**ABOUT THIS TASK:**
Work out how many lines of this material hold the word "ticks". Write only that number.

**DATA PROVIDED:**
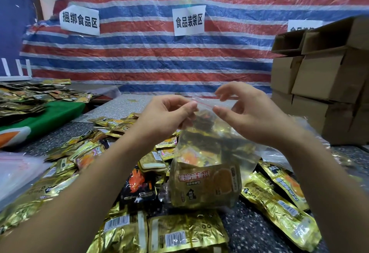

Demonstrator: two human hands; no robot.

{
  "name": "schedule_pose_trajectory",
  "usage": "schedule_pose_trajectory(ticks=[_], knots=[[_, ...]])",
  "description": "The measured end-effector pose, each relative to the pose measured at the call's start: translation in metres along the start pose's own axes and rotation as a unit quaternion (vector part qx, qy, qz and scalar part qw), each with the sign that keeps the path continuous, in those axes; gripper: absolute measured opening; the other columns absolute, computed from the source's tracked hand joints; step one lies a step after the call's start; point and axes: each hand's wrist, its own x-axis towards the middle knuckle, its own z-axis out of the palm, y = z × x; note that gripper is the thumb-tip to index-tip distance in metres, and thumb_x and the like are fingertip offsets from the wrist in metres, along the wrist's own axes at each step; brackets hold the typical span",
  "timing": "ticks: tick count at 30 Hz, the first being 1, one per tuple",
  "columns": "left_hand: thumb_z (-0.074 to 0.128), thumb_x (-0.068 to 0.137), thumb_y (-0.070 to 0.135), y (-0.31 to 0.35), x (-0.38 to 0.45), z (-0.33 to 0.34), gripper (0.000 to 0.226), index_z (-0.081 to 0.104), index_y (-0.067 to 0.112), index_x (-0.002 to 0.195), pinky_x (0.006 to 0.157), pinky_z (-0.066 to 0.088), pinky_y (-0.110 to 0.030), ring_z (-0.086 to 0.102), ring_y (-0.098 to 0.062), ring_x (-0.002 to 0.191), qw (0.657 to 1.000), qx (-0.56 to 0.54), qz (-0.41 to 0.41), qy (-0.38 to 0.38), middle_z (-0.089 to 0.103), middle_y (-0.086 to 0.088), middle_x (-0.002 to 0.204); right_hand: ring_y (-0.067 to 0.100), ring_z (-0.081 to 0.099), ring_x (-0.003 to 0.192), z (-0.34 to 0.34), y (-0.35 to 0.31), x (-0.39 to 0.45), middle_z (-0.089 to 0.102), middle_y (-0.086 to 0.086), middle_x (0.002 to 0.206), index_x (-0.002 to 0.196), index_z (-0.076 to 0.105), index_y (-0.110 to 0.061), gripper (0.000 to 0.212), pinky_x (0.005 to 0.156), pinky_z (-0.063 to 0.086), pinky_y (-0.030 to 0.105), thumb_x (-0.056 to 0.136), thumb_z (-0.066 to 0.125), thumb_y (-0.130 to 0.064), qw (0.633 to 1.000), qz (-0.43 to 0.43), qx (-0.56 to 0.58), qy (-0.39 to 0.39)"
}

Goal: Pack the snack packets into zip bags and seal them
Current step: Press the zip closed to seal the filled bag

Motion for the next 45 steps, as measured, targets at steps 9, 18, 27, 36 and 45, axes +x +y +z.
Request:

**RESPONSE AREA:**
2